● **Exercise directions**
Only lines containing the word "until" belong in the answer; copy each one from the records.

◆ ◆ ◆ ◆ ◆

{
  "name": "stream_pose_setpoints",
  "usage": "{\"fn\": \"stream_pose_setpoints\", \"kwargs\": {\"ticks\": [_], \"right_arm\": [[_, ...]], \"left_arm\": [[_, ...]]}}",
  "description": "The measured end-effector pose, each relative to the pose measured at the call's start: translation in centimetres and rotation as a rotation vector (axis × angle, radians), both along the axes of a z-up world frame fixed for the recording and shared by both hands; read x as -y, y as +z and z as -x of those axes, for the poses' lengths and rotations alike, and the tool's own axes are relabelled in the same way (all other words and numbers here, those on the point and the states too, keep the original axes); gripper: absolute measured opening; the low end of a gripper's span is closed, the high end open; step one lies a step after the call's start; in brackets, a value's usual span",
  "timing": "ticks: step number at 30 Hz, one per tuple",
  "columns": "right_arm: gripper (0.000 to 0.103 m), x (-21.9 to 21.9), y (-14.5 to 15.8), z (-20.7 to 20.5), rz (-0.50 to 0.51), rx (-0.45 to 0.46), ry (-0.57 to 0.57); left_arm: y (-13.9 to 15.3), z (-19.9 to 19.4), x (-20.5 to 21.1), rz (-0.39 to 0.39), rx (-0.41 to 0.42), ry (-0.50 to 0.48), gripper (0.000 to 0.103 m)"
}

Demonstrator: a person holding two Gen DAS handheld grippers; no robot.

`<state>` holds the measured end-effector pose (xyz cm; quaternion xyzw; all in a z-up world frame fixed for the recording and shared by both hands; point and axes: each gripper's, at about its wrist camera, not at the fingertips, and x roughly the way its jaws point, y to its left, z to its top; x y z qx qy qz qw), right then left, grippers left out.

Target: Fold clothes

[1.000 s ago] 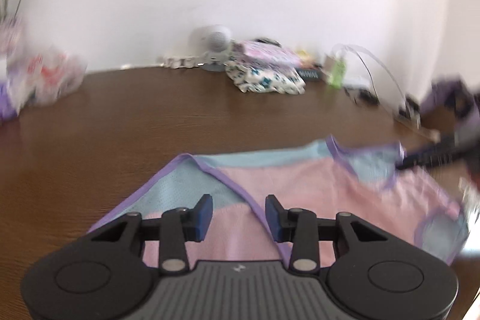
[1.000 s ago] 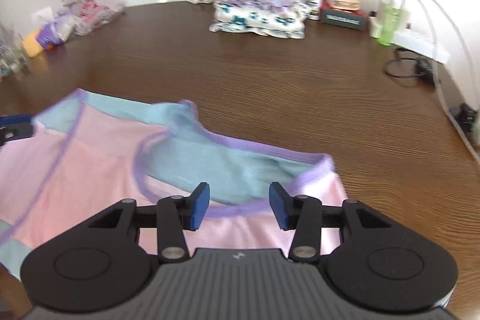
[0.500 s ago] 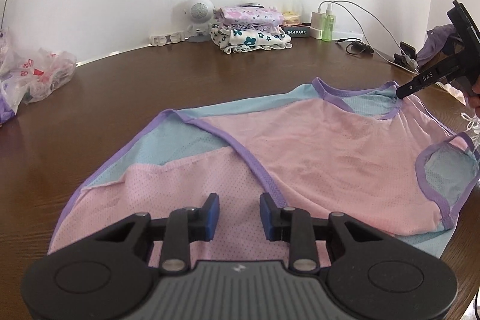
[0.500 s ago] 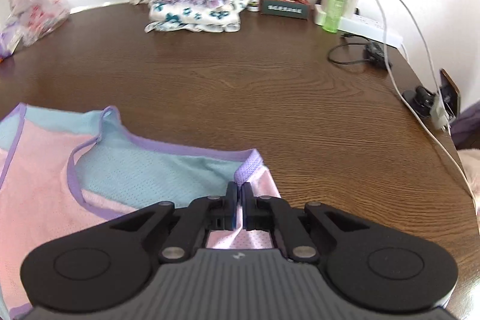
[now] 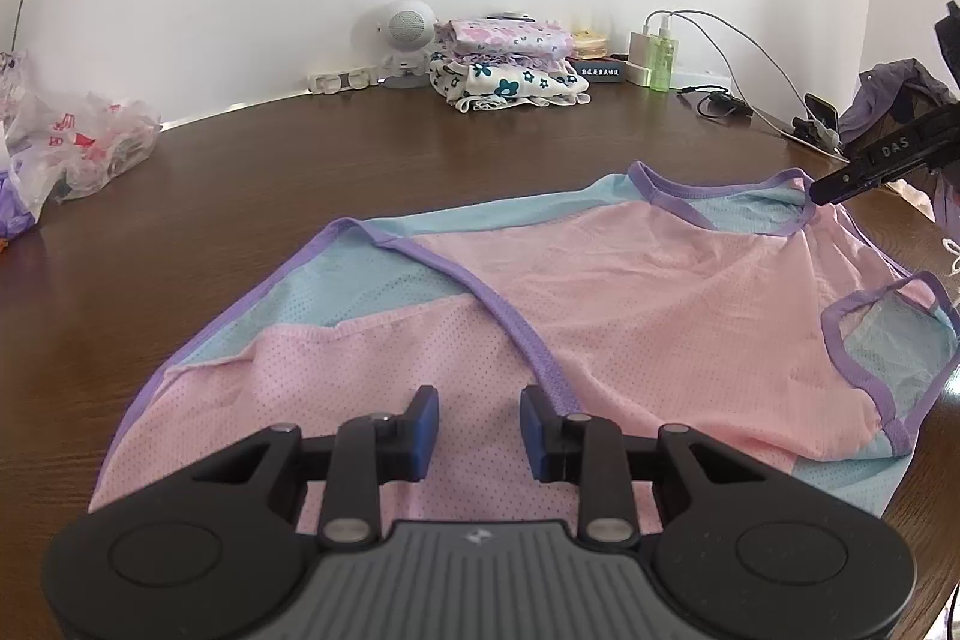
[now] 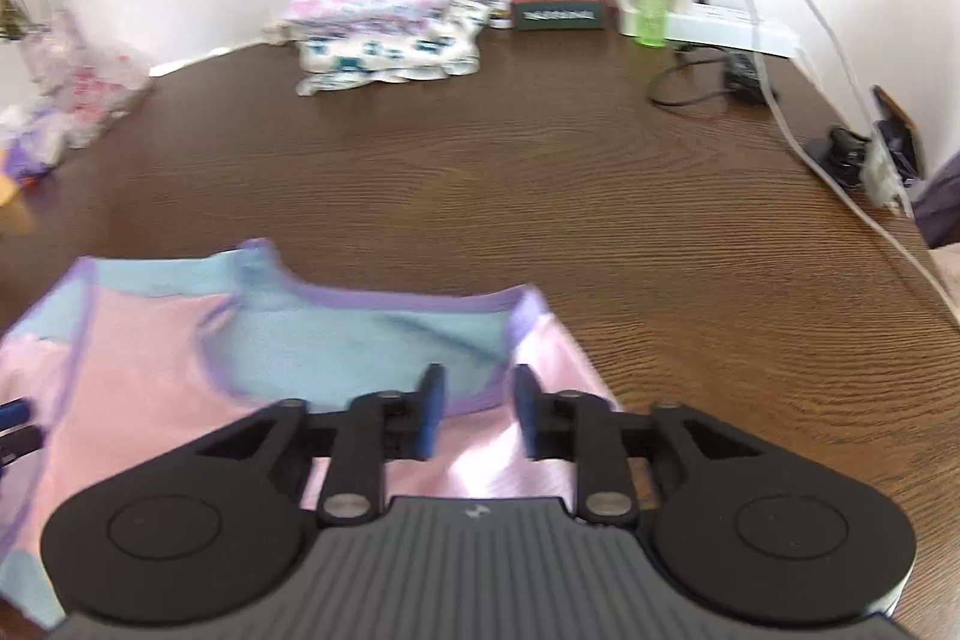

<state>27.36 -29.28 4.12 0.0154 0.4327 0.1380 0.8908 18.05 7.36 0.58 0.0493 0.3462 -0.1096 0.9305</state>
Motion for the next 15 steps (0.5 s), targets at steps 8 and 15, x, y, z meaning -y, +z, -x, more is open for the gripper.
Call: {"fn": "stream_pose_setpoints", "kwargs": {"ticks": [8, 15], "right_arm": [[0.032, -3.5, -0.1, 8.2, 0.028, 0.000, 0.242], [0.035, -4.2, -1.8, 9.9, 0.293, 0.104, 0.196]], "left_arm": [[0.0, -0.1, 0.2, -0.002, -0.001, 0.000, 0.029], [0.0, -0.1, 0.1, 0.002, 0.001, 0.004, 0.030]]}}
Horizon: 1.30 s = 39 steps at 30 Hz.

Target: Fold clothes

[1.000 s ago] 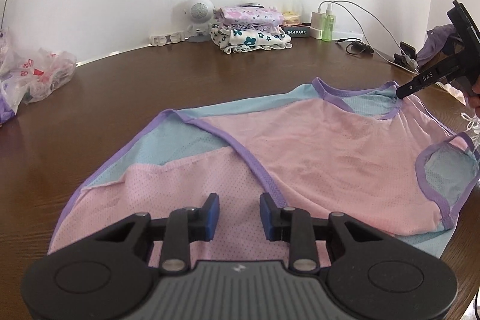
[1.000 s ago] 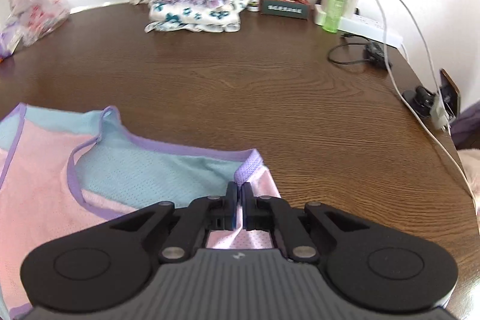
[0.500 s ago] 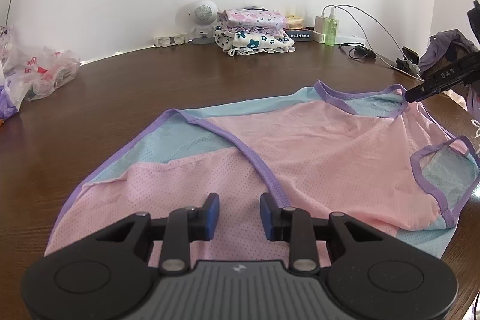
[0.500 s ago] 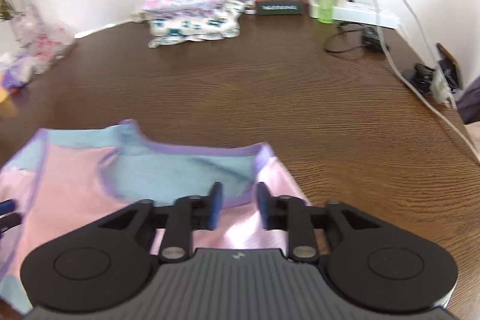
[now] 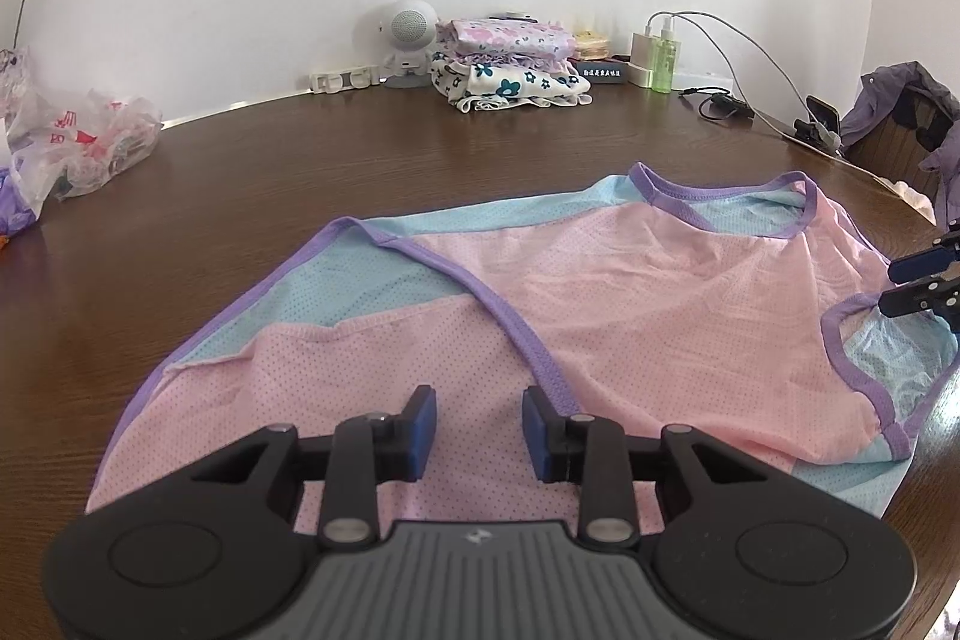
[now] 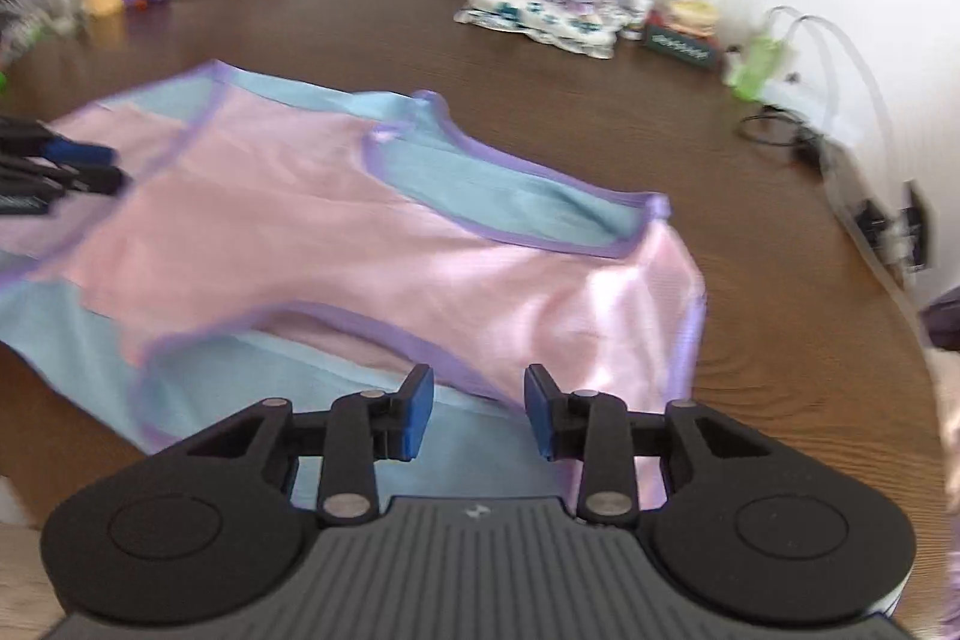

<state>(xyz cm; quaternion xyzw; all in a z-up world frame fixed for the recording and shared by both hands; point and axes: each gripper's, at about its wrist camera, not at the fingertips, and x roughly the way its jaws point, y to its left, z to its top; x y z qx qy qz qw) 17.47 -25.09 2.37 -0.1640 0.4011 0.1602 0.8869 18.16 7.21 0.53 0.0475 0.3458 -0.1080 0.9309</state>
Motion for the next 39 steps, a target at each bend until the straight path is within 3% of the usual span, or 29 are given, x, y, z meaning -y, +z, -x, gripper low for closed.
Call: {"fn": "stream_pose_setpoints", "kwargs": {"ticks": [3, 4, 5, 6, 15, 16, 18, 19, 20, 23, 27, 33, 37, 39], "right_arm": [[0.034, 0.9, -0.4, 0.0, 0.012, 0.000, 0.005], [0.027, 1.4, -0.4, 0.0, 0.013, 0.000, 0.006], [0.005, 1.6, -0.4, 0.0, 0.013, 0.004, -0.003], [0.001, 2.1, -0.2, 0.0, 0.007, 0.006, -0.019], [0.001, 6.0, 0.4, -1.2, -0.058, -0.020, -0.110], [0.004, 6.3, 0.2, -1.3, -0.072, -0.032, -0.119], [0.018, 6.7, 0.4, -1.1, -0.126, -0.042, -0.141], [0.031, 6.7, 0.7, -0.9, -0.157, -0.038, -0.147], [0.033, 6.6, 1.2, -0.4, -0.192, -0.030, -0.137], [0.033, 5.7, 2.4, 1.1, -0.302, -0.043, -0.049], [0.033, 2.5, 2.6, 2.8, -0.394, -0.149, 0.135], [0.033, -2.5, 1.1, 3.6, -0.335, -0.214, 0.306], [0.032, -4.0, 0.7, 3.8, -0.288, -0.216, 0.351], [0.018, -4.3, 0.6, 3.8, -0.258, -0.206, 0.364]], "left_arm": [[-0.1, 0.1, 0.1, -0.004, 0.001, 0.001, 0.030], [-0.1, 0.1, 0.1, -0.005, 0.001, 0.001, 0.030], [-0.1, 0.1, 0.1, -0.006, 0.001, 0.001, 0.030], [-0.1, 0.0, 0.1, -0.006, 0.001, 0.001, 0.030], [0.0, 0.2, 0.1, -0.003, 0.002, 0.012, 0.030], [-0.1, 0.2, 0.1, -0.002, 0.003, 0.013, 0.030], [0.0, 0.1, -0.2, 0.009, -0.001, 0.012, 0.031], [0.1, 0.1, -0.4, 0.023, -0.006, 0.018, 0.032], [0.3, 0.3, -0.7, 0.041, -0.011, 0.029, 0.032], [1.3, 1.6, -1.5, 0.094, -0.002, 0.019, 0.032], [2.7, 4.1, -1.6, 0.146, -0.009, -0.023, 0.032], [1.8, 7.5, -2.2, 0.282, -0.144, -0.064, 0.030], [1.2, 8.7, -2.4, 0.240, -0.180, -0.042, 0.030], [1.1, 9.3, -2.7, 0.228, -0.183, -0.049, 0.027]]}}
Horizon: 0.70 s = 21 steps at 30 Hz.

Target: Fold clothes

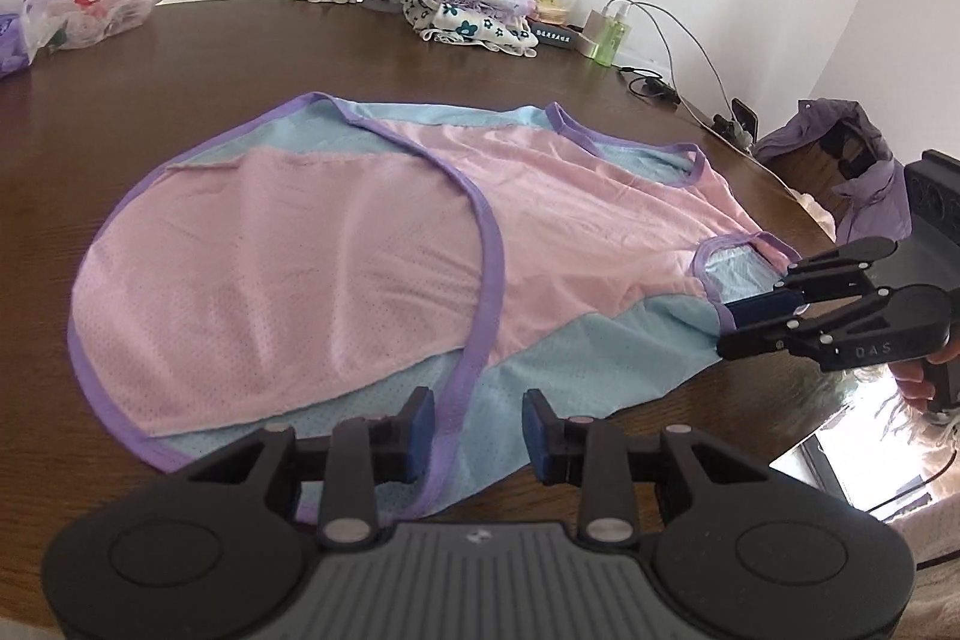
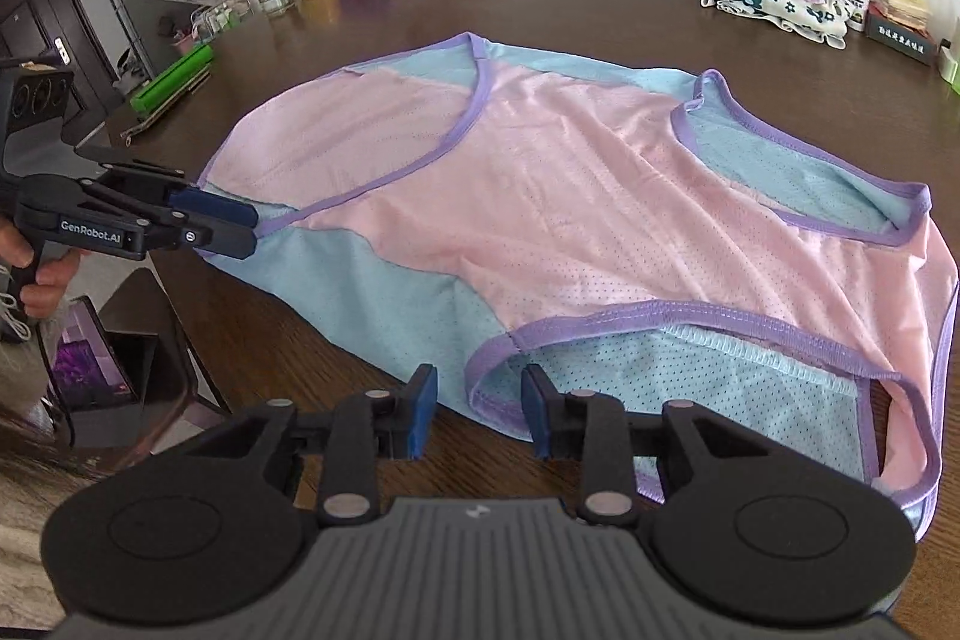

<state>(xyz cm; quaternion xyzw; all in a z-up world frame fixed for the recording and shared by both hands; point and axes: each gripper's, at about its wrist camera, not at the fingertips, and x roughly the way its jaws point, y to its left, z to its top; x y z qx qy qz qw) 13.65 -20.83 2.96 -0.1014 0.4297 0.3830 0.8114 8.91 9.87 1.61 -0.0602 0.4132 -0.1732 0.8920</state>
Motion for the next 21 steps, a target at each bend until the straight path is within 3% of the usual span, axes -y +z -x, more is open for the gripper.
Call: {"fn": "stream_pose_setpoints", "kwargs": {"ticks": [1, 2, 3, 9, 12, 15, 17, 20, 21], "right_arm": [[0.002, 0.0, 0.0, -0.1, 0.000, -0.008, -0.002], [0.002, 0.3, 0.1, -0.2, -0.009, -0.028, -0.003], [0.002, 0.6, 0.3, -0.4, -0.024, -0.049, -0.001], [0.002, 4.3, 1.4, -2.0, -0.137, -0.246, -0.017], [0.003, 4.8, 0.3, -2.4, -0.097, -0.289, -0.039], [0.011, 4.8, -0.2, -2.3, -0.110, -0.293, -0.035], [0.025, 4.7, -0.2, -2.0, -0.118, -0.273, -0.028], [0.025, 4.0, -0.4, -1.5, -0.086, -0.243, -0.003], [0.022, 3.9, -0.3, -1.4, -0.075, -0.233, 0.004]], "left_arm": [[0.0, 0.1, 0.1, -0.014, 0.001, -0.008, 0.021], [0.0, 0.1, 0.2, -0.030, 0.003, -0.021, 0.007], [0.0, 0.1, 0.3, -0.045, 0.007, -0.036, 0.003], [0.5, 0.3, -0.1, -0.131, 0.023, -0.102, 0.000], [0.4, 0.1, -0.8, -0.125, 0.003, -0.097, 0.000], [0.3, 0.0, -1.4, -0.054, -0.026, -0.094, 0.016], [0.4, -0.1, -1.3, -0.043, -0.032, -0.104, 0.022], [0.4, -0.1, -0.7, -0.100, -0.019, -0.125, 0.019], [0.4, -0.1, -0.4, -0.126, -0.010, -0.135, 0.005]]}}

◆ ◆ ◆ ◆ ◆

● **Task output**
Motion for the next 39 steps, a target at each bend until the straight path is within 3% of the usual span, or 29 are given, x, y, z meaning -y, +z, -x, gripper low for closed.
Motion for the next 21 steps, a target at each bend until the straight path is within 3% of the usual span, axes -y +z -x, more is open for the gripper.

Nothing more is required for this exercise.